** Assigned task **
Your answer should be only the lines below from the one with "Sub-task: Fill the" to the one with "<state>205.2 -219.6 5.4", repeated exactly, ends included.

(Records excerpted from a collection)
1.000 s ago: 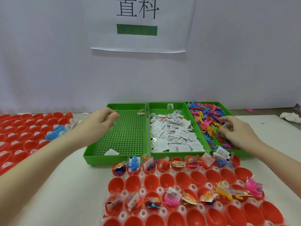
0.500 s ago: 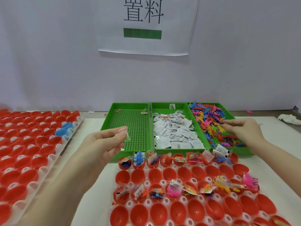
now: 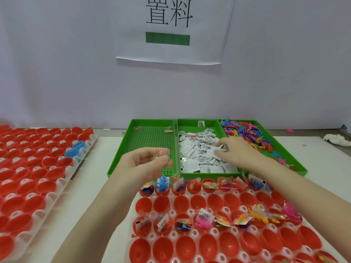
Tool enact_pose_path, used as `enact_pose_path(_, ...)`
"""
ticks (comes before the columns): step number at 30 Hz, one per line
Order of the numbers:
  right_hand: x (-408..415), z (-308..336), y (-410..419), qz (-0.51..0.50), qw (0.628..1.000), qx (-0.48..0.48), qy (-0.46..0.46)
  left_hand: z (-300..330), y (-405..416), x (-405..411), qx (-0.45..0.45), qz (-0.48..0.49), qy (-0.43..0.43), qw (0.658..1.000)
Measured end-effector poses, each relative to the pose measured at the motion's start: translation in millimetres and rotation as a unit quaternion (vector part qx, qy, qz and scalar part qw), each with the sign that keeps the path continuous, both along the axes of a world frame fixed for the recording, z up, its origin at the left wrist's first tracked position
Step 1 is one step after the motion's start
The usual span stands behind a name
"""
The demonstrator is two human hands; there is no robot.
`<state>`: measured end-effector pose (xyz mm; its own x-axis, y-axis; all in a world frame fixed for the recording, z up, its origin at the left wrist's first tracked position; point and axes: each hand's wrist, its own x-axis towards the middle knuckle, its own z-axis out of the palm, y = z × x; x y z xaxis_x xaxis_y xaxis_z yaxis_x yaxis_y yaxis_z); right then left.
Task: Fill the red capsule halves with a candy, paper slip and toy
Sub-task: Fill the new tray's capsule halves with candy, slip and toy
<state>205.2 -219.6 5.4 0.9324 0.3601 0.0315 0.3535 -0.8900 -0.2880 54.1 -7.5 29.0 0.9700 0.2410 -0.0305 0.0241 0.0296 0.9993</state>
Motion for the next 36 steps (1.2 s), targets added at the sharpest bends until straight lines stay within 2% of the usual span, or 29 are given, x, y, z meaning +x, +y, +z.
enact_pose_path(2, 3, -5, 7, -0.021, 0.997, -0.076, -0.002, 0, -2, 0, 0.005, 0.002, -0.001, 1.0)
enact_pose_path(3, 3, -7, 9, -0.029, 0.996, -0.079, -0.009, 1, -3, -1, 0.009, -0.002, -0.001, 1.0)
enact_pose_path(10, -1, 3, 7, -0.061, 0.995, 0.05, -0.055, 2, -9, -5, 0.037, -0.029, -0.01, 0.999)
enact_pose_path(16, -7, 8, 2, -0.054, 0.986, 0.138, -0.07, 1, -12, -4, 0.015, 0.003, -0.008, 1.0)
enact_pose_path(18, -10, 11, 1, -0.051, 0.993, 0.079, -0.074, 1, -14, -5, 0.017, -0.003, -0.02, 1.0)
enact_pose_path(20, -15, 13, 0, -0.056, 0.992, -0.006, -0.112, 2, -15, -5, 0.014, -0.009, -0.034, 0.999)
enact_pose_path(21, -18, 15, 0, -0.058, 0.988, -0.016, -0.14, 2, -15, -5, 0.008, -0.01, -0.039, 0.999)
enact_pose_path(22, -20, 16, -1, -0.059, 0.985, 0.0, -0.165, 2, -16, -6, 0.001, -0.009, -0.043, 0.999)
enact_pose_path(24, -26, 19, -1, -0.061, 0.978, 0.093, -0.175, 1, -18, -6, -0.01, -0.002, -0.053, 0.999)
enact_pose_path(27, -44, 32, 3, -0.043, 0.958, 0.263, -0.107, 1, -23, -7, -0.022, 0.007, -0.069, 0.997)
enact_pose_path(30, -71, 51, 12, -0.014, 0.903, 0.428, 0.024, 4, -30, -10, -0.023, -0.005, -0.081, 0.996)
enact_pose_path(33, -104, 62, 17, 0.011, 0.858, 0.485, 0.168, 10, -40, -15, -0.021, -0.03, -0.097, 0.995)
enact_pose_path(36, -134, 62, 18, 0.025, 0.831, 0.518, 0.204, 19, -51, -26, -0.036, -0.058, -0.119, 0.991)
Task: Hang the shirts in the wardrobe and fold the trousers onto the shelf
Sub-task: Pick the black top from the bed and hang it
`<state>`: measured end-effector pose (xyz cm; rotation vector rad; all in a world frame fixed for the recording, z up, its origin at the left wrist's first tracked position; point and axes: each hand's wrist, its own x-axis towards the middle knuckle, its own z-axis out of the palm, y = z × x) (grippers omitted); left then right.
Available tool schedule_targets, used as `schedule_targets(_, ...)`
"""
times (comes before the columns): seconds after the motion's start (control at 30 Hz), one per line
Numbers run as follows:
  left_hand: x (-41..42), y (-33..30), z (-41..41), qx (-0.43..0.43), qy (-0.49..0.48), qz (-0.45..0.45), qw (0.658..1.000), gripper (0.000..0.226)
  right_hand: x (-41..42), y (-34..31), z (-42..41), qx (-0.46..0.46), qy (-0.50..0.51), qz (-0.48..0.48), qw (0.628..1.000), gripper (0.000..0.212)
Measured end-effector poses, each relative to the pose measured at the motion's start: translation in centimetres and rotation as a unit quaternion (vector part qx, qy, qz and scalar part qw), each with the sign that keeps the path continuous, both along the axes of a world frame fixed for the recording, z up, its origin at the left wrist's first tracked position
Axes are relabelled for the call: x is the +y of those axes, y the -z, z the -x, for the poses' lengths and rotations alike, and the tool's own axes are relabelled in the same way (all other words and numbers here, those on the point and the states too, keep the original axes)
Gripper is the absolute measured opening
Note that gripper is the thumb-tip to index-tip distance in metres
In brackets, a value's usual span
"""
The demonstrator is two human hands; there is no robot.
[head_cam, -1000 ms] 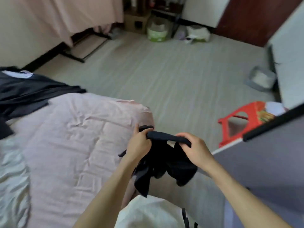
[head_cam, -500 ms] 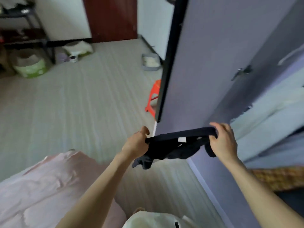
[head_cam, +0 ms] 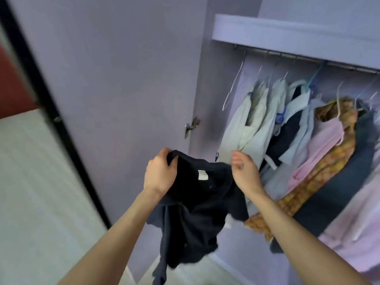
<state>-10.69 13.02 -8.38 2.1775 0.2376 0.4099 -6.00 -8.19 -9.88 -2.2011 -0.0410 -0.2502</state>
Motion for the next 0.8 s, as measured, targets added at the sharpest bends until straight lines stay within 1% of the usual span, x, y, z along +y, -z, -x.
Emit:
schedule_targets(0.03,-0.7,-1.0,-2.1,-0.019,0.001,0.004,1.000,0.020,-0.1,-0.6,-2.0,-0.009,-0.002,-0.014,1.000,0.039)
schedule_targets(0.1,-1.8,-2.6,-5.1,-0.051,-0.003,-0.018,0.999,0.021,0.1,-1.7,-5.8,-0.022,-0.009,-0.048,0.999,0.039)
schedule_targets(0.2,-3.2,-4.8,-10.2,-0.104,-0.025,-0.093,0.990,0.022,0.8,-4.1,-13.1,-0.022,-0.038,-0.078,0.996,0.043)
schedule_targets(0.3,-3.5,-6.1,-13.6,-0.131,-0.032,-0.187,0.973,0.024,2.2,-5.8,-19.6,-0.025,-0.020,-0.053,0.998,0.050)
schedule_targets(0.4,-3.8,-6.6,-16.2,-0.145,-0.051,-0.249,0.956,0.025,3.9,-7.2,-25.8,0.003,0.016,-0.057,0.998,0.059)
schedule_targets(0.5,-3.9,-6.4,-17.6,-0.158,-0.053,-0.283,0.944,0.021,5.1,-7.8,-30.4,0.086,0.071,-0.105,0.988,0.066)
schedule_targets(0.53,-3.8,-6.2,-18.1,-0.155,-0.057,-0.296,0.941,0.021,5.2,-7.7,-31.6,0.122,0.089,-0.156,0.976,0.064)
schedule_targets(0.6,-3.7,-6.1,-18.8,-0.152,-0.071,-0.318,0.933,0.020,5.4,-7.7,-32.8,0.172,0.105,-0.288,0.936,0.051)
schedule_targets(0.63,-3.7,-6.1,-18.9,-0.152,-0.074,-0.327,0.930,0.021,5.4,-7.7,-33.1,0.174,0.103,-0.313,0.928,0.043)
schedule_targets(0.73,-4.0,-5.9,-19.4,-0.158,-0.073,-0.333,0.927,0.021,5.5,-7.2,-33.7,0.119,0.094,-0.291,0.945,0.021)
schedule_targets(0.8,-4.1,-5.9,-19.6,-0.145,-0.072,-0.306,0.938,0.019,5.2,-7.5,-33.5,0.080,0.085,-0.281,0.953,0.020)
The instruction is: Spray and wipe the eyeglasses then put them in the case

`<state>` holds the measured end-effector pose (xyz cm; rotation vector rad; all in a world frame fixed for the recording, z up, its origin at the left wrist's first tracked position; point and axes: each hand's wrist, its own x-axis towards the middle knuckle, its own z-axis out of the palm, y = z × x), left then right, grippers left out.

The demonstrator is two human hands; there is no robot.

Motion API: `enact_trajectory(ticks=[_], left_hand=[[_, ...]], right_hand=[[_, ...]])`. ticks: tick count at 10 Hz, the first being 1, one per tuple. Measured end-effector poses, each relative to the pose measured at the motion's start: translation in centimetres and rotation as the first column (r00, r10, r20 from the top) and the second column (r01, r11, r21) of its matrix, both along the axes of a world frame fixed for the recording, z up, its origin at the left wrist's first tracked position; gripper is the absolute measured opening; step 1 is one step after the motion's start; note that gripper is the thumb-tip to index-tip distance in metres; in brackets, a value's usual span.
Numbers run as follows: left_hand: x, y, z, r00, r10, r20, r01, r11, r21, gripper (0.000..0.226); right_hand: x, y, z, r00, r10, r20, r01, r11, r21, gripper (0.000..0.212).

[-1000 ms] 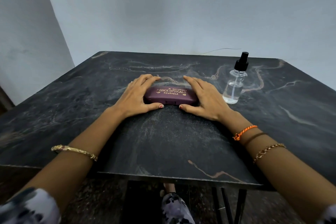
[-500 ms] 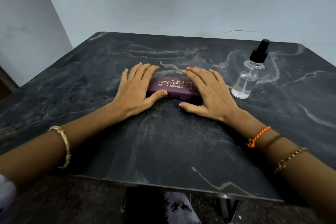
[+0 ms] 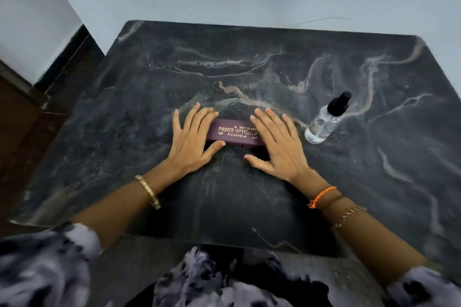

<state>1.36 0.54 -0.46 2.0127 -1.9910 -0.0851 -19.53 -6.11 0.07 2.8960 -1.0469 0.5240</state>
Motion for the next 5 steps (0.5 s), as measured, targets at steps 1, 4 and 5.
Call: enact_trajectory(ticks=[1, 4, 5], left_hand=[[-0.4, 0.5, 1.1, 0.983, 0.003, -0.183, -0.007, 1.000, -0.018, 0.064], [0.5, -8.2, 10.5, 0.986, -0.047, -0.163, -0.011, 0.940, -0.342, 0.048], [1.5, -12.6, 15.2, 1.000, 0.001, -0.015, -0.006, 0.941, -0.338, 0.043]], right_hand=[[0.0, 1.0, 1.3, 0.998, -0.050, 0.050, 0.046, 0.996, 0.077, 0.067], [3.9, -4.8, 12.1, 0.884, -0.114, 0.454, 0.138, 0.990, -0.019, 0.057], [5.1, -8.5, 18.0, 0.858, -0.192, 0.476, 0.228, 0.973, -0.018, 0.059]])
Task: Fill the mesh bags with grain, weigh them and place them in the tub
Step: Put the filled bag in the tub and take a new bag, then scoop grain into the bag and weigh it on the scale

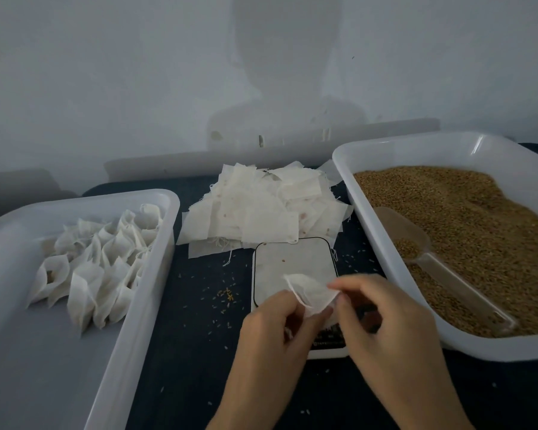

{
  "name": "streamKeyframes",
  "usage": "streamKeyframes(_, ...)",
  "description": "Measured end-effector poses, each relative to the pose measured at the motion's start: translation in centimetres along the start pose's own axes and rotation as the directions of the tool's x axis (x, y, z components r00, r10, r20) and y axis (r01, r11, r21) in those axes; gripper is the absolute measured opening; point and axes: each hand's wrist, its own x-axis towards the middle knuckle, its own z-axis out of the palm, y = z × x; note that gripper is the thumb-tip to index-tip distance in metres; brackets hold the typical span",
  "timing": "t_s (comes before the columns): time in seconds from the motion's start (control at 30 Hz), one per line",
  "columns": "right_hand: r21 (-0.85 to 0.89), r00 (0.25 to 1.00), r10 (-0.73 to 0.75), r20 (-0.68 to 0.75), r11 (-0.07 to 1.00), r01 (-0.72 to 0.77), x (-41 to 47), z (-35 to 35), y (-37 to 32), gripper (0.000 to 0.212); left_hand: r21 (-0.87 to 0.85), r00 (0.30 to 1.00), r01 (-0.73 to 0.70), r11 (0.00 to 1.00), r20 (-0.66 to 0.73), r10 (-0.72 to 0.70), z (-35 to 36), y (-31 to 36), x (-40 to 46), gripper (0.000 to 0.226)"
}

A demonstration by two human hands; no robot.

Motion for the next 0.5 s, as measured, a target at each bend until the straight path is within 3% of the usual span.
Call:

** Task result **
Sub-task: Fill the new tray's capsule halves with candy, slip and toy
<state>205.2 -219.6 5.4 0.9324 0.3601 0.0315 0.3535 -0.8900 -0.2880 54.1 -7.5 29.0 0.9700 0.2410 -0.0305 0.0241 0.0296 0.9993</state>

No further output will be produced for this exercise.